Action item: Set each line of the data down exactly, please.

Data shown:
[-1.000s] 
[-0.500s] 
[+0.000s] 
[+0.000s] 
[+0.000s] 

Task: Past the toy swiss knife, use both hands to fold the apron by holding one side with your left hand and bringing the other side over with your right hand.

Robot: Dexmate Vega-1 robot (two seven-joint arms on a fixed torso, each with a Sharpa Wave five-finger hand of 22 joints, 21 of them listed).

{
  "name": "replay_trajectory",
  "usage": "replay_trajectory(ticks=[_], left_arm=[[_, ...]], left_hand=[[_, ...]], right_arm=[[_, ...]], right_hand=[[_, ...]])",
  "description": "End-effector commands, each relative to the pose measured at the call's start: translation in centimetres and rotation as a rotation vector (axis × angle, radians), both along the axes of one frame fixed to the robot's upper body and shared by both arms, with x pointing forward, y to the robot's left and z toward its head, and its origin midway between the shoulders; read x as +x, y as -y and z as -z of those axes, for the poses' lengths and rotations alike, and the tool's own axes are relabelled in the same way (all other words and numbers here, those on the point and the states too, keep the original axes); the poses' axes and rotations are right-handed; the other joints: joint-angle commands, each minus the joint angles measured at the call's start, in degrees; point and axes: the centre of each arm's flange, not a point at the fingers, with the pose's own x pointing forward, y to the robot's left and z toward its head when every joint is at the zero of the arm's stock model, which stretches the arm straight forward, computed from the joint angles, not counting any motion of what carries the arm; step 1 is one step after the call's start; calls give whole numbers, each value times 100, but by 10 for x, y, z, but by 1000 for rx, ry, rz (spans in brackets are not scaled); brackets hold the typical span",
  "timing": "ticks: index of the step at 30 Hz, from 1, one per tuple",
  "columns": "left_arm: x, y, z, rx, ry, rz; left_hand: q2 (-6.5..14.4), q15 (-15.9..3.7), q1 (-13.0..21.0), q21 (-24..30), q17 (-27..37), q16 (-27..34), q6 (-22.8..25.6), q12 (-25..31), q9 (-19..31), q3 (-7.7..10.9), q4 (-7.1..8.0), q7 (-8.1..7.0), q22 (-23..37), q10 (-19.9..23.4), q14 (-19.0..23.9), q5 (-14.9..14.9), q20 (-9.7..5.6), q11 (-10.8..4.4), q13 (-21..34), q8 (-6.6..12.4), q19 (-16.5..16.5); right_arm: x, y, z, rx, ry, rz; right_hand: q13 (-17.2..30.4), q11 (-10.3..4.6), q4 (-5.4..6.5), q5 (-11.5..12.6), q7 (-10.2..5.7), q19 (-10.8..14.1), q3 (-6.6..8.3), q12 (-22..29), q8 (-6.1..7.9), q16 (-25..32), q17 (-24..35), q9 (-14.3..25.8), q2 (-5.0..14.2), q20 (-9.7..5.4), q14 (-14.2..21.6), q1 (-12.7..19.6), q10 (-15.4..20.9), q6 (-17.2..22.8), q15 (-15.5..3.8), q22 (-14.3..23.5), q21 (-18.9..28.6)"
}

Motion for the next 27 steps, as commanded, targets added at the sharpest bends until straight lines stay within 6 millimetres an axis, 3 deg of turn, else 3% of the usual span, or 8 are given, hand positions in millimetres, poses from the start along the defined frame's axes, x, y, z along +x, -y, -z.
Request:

Your response:
[-1.000s] 
[-0.500s] 
[+0.000s] 
[+0.000s] 
[+0.000s] 

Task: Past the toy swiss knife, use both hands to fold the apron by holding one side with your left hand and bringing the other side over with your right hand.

Robot: Dexmate Vega-1 robot (two seven-joint arms on a fixed torso, each with a Sharpa Wave five-finger hand of 22 joints, 21 of them listed).

{
  "name": "replay_trajectory",
  "usage": "replay_trajectory(ticks=[_], left_arm=[[_, ...]], left_hand=[[_, ...]], right_arm=[[_, ...]], right_hand=[[_, ...]])",
  "description": "End-effector commands, each relative to the pose measured at the call's start: translation in centimetres and rotation as a rotation vector (axis × angle, radians), both along the axes of one frame fixed to the robot's upper body and shared by both arms, with x pointing forward, y to the robot's left and z toward its head, and its origin midway between the shoulders; read x as +x, y as -y and z as -z of those axes, for the poses' lengths and rotations alike, and the tool's own axes are relabelled in the same way (all other words and numbers here, those on the point and the states too, keep the original axes); the poses' axes and rotations are right-handed; the other joints: joint-angle commands, each minus the joint angles measured at the call's start, in degrees; point and axes: the centre of each arm's flange, not a point at the fingers, with the pose's own x pointing forward, y to the robot's left and z toward its head when every joint is at the zero of the arm's stock model, which stretches the arm straight forward, computed from the joint angles, not counting any motion of what carries the arm; step 1 is one step after the call's start; calls give whole numbers, each value times 100, but by 10 for x, y, z, but by 1000 for rx, ry, rz (spans in brackets are not scaled); brackets hold the typical span",
  "timing": "ticks: index of the step at 30 Hz, from 1, one per tuple",
  "columns": "left_arm: x, y, z, rx, ry, rz; left_hand: q2 (-6.5..14.4), q15 (-15.9..3.7), q1 (-13.0..21.0), q21 (-24..30), q17 (-27..37), q16 (-27..34), q6 (-22.8..25.6), q12 (-25..31), q9 (-19..31), q3 (-7.7..10.9), q4 (-7.1..8.0), q7 (-8.1..7.0), q22 (-23..37), q10 (-19.9..23.4), q14 (-19.0..23.9), q5 (-14.9..14.9), q20 (-9.7..5.6), q11 (-10.8..4.4), q13 (-21..34), q8 (-6.6..12.4), q19 (-16.5..16.5); right_arm: x, y, z, rx, ry, rz; right_hand: q13 (-17.2..30.4), q11 (-10.3..4.6), q4 (-5.4..6.5), q5 (-11.5..12.6), q7 (-10.2..5.7), q19 (-10.8..14.1), q3 (-6.6..8.3), q12 (-22..29), q8 (-6.1..7.9), q16 (-25..32), q17 (-24..35), q9 (-14.3..25.8), q2 (-5.0..14.2), q20 (-9.7..5.4), q14 (-14.2..21.6), q1 (-12.7..19.6), q10 (-15.4..20.9), q6 (-17.2..22.8), q15 (-15.5..3.8), q22 (-14.3..23.5), q21 (-18.9..28.6)"
}

Motion for the next 27 steps, as commanded, targets added at the sharpest bends until straight lines stay within 6 millimetres an axis, 3 deg of turn, else 3% of the usual span, or 8 are given, hand positions in millimetres, poses from the start along the defined frame's axes, x, y, z along +x, -y, -z.
Request:

Nothing remains open in this exercise.